La lactosa es un disacárido, es decir, un glúcido formado por dos unidades estructurales a las que se denomina monosacáridos. Está compuesto, de forma mayoritaria, por átomos de carbono, hidrógeno y oxígeno, y son característicos su sabor dulce y su elevada solubilidad. Uno de los monosacáridos es la glucosa, más concretamente, la α-glucopiranosa, que es una molécula de glucosa que presenta estructura de anillo hexagonal, debido a un proceso de ciclación. El otro monosacárido que forma la lactosa es la galactosa, que también presenta estructura ciclada, denominándose β-galactopiranosa. Ambos monómeros se unen siempre de igual manera para formar el disacárido: el carbono número uno de la galactosa se une al carbono cuatro de la glucosa, estableciéndose un enlace glucosídico de tipo β (1→4). La formación de este enlace provoca la liberación de una molécula de agua.

A la lactosa también se la llama el azúcar de la leche, ya que se encuentra de manera natural en este alimento en concentraciones de entre un 4 y un 5%. También se puede encontrar este disacárido en algunos vegetales, pero de forma muy minoritaria.

La lactosa tiene un importante papel como fuente de energía en los animales, ya que su degradación libera moléculas de glucosa que es utilizada en diversos procesos metabólicos. Para digerir las moléculas de lactosa, el intestino de los seres humanos necesita una enzima concreta, la lactasa, que tiene la capacidad de degradar el disacárido de manera específica, liberando los monosacáridos de glucosa y galactosa. Esta enzima es sintetizada de manera natural por la mucosa intestinal, pero existe cierta proporción de la población en la que la lactasa se produce de manera deficiente e, incluso, no se llega a fabricar.

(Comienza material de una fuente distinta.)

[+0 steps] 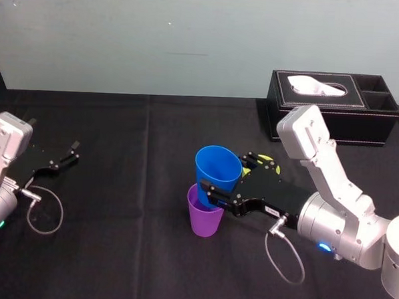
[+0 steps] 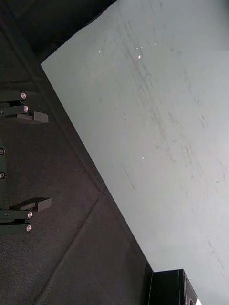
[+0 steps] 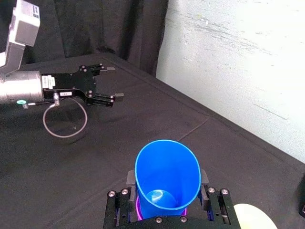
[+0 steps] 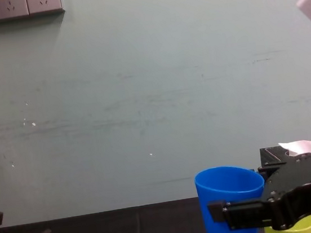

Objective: Stack the three plastic cups sequentially using one hand.

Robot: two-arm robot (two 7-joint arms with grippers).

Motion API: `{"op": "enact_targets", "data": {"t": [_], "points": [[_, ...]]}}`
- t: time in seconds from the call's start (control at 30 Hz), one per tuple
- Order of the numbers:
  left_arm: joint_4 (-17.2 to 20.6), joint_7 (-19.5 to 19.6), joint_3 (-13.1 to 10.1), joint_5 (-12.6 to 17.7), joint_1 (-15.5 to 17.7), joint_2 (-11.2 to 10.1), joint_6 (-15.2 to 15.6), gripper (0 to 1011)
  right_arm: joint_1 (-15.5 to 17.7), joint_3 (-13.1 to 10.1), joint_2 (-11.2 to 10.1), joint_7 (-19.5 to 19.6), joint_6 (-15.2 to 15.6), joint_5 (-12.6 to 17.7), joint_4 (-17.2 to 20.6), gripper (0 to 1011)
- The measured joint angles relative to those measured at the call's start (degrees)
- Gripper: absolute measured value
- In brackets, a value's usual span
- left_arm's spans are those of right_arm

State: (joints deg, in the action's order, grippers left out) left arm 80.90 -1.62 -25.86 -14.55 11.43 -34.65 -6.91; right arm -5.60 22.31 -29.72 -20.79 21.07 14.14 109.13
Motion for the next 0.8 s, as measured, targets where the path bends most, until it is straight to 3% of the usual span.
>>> {"op": "enact_targets", "data": {"t": [0.8], "points": [[0.0, 0.0, 0.0, 0.0, 0.0, 0.0, 0.0, 1010, -0.6, 0.5, 1.7, -0.5, 0.1, -2.5, -2.0, 743]]}}
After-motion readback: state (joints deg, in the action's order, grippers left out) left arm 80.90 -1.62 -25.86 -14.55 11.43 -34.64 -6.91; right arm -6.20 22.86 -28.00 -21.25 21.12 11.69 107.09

Estas personas presentan lo que se conoce como intolerancia a la lactosa, que no conlleva ningún tipo de problema siempre que se lleve una alimentación adecuada, con la total supresión de todo tipo de leche de vaca y sus derivados (leche en polvo, yogures, mantequilla, bollería, postres elaborados con leche, etc.). En el caso de ingerir alguno de estos productos lácteos, los síntomas de intolerancia, entre los que destacan los cólicos y fuertes diarreas, suelen aparecer entre los 30 minutos y las dos horas después de la ingesta, recuperándose el organismo entre tres y seis horas más tarde.

La intolerancia a la lactosa puede deberse a distintas causas. Por un lado, puede ser una causa congénita, en la que la lactasa falta desde el momento del nacimiento por un error en el gen que la codifica; por otro, la deficiencia en lactasa puede ser adquirida. En este último caso, la intolerancia puede presentarse de manera temprana (en edad infantil o durante la adolescencia) o de una manera más tardía (ya en la edad adulta). La causa de la aparición de este tipo de intolerancia adquirida suele ser, en la mayoría de los casos, una agresión a la mucosa del intestino, que puede ser provocada por infecciones virales o bacterianas, tratamientos médicos (como por ejemplo, la quimioterapia), enfermedades (como el alcoholismo o inflamaciones intestinales crónicas), etc.